The expected reply is all of the data, returned exactly.

++++ Source data ++++

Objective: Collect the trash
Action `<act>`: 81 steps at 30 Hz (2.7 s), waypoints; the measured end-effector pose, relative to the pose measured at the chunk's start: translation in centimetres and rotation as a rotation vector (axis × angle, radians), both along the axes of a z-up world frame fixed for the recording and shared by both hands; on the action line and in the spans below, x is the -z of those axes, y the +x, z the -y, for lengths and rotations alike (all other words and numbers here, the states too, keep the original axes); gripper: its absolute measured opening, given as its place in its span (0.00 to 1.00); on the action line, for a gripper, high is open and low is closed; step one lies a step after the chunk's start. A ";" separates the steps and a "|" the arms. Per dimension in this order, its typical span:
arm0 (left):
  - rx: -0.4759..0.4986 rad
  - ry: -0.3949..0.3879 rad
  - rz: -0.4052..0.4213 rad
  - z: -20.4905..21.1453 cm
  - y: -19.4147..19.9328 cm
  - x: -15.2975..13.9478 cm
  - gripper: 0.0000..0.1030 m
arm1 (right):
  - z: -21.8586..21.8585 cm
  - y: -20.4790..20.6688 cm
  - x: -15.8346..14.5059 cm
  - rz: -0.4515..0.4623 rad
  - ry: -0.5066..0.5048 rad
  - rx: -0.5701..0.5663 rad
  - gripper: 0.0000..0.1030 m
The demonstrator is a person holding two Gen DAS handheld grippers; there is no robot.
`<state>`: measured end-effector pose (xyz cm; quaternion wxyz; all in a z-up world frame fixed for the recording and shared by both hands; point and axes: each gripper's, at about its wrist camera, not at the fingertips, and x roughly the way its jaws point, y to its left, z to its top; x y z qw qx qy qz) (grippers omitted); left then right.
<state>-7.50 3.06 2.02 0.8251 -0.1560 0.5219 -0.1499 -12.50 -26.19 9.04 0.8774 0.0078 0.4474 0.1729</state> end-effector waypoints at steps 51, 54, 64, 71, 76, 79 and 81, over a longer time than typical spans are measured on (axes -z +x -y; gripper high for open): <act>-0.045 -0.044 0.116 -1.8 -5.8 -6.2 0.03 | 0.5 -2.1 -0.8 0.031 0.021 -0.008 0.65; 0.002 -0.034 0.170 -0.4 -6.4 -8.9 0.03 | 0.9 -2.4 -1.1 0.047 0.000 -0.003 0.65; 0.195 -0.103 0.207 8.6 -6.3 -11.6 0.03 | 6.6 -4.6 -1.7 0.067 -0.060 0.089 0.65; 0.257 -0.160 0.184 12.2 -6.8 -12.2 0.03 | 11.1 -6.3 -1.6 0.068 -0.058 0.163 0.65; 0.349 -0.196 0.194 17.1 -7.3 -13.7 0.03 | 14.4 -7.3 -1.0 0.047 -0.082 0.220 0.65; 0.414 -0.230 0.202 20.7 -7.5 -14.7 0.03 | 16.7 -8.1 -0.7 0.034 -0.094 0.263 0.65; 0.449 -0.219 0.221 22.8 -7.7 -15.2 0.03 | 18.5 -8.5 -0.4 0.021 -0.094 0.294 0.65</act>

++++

Answer section —
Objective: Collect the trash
Action `<act>`: 81 steps at 30 Hz (2.7 s), waypoints; the measured end-effector pose, relative to the pose measured at the chunk's start: translation in centimetres and rotation as a rotation vector (axis × angle, radians), both along the axes of a z-up world frame fixed for the recording and shared by both hands; on the action line and in the spans below, x is the -z of those axes, y the +x, z the -y, for lengths and rotations alike (all other words and numbers here, the states too, keep the original axes); gripper: its absolute measured opening, given as its place in its span (0.00 to 1.00); on the action line, for a gripper, high is open and low is closed; step one lies a step after the chunk's start. A ";" separates the steps and a "|" the arms. Per dimension in this order, its typical span:
arm0 (left):
  - rx: -0.4759..0.4986 rad
  - ry: -0.3949..0.3879 rad
  - rz: -0.4052..0.4213 rad
  - z: -20.4905..21.1453 cm
  - y: -19.4147..19.9328 cm
  - x: -15.2975..13.9478 cm
  - gripper: 0.0000..0.1030 m
arm1 (right):
  - z: -21.8586..21.8585 cm
  - y: -20.4790..20.6688 cm
  - x: -15.8346..14.5059 cm
  - rz: -0.4515..0.4623 rad
  - ry: -0.5066..0.5048 rad
  - rx: -0.5701..0.5663 rad
  - gripper: 0.0000..0.1030 m
The demonstrator is a person holding two Gen DAS handheld grippers; there is no robot.
`<state>`: measured end-effector pose (xyz cm; quaternion wxyz; all in a z-up world frame fixed for the recording and shared by both hands; point and axes: each gripper's, at about its wrist camera, not at the fingertips, and x roughly the way its jaws point, y to its left, z to its top; x y z qw qx qy qz) (grippers omitted); left then right.
<state>-7.50 3.06 2.02 0.8251 -0.1560 0.5219 -0.1499 -12.50 -26.19 9.04 0.8774 0.0078 0.4474 0.1729</state> end-effector waypoints at steps 51, 54, 64, 71, 76, 79 and 81, over a longer time than typical spans are measured on (axes -z +x -y; gripper high for open): <act>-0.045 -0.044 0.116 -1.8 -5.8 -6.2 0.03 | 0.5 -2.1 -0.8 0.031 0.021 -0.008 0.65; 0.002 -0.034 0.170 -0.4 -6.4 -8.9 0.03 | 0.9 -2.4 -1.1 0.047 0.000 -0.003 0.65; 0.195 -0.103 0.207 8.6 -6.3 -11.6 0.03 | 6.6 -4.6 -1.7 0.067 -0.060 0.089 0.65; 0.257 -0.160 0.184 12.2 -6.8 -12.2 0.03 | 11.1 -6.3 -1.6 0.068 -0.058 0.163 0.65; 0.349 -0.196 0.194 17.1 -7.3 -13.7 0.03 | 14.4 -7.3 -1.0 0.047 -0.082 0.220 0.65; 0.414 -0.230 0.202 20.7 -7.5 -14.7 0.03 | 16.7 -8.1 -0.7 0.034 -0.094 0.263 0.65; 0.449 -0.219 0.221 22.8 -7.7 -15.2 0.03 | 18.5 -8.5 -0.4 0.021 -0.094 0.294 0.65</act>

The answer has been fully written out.